EPA To Investigate Factory Farm Pollution

The US Environmental Protection Agency (EPA) will launch a regulatory initiative to identify and investigate thousands of factory farms that have been avoiding government regulation for animal waste pollution, according to a settlement reached last Wednesday on a lawsuit filed by environmental groups over a Bush administration water pollution regulation.

The Natural Resources Defense Council, Sierra Club and Waterkeeper
Alliance filed the lawsuit over a rule that effectively exempted
thousands of factory farms from taking steps to minimize water pollution
from the animal waste they generate.

More than 30 years ago, Congress
identified factory farms as water pollution sources to be regulated
under the Clean Water Act’s permit program. But under this rule, massive
facilities were able to escape government regulation by claiming–without government verification–that they do not discharge into
waterways protected by the Clean Water Act.

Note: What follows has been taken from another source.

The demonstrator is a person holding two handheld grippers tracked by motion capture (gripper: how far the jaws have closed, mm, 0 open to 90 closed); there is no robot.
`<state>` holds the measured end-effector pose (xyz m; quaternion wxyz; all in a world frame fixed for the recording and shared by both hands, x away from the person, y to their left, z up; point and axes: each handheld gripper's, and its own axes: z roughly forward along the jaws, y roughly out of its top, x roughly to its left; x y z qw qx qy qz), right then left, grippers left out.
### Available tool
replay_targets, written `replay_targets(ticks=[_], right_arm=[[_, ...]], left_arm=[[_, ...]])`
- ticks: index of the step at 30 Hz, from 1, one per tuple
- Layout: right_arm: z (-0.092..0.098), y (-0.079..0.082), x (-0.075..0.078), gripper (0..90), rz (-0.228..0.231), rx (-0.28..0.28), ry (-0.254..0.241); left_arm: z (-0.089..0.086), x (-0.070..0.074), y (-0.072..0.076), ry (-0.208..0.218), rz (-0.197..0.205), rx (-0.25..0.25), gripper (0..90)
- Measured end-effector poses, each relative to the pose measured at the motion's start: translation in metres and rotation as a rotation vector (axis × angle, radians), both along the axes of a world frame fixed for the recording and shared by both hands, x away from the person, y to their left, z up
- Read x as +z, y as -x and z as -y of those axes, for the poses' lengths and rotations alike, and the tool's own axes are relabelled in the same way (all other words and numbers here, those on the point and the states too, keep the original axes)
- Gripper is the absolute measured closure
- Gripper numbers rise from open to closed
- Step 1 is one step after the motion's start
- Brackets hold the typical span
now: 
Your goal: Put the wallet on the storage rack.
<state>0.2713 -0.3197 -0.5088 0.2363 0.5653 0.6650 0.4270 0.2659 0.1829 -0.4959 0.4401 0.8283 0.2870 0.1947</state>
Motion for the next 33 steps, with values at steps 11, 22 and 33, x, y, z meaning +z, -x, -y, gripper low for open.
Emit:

“Thousands of factory farm polluters threaten America’s water with animal waste, bacteria, viruses and parasites that can make people sick,” said NRDC senior attorney Jon Devine. “Many of these massive facilities are flying completely under the radar; EPA doesn’t even know where they are. Our lawsuit and today’s settlement rejects industry’s self-policing practices and requires EPA to start gathering the missing information it needs to clean up our waterways and protect public health.”

Under the settlement, EPA will initiate a new national effort to track down factory farms operating without permits and determine for itself if they must be regulated. The specific information that EPA will ultimately require from individual facilities will be determined after a period of public comment. But the results of that investigation will enable the agency and the public to create stronger pollution controls in the future and make sure facilities are complying with current rules.

Factory farms, also known as concentrated animal feeding operations (CAFOs), confine animals on an industrial scale and produce massive amounts of manure and other waste that can pollute waterways with dangerous contaminants. These large-scale operations routinely over-apply liquid waste on land, which runs off into waterways, killing fish, spreading disease, and contaminating drinking water. EPA estimates that pathogens, such as E. coli, are responsible for 35% of the nation’s impaired river and stream miles, and factory farms are one of the most common pathogen sources.

Now dominating animal production nationwide, confined livestock operations generate more than three times the waste that people do, according to EPA estimates, yet factory farms lack waste treatment facilities comparable to those that treat human sewage.

“The record is clear: large CAFO operations–and many medium and small operations–commonly discharge pollutants into the surrounding environment. What is also clear is that if we want to continue to drink, fish and enjoy water that is not contaminated with raw animal excrement, these discharges must be stopped,” said Waterkeeper Alliance attorney Hannah Connor. “We believe that the terms of this settlement will help reverse this industry’s history of bad behavior by improving implementation and enforcement of the law.”

NRDC, Sierra Club and Waterkeeper Alliance have a history of fighting to clean up water pollution from factory farms.  Litigation brought by these groups has forced EPA to revise its CAFO rules twice within the past decade to tighten the pollution control requirements on these facilities.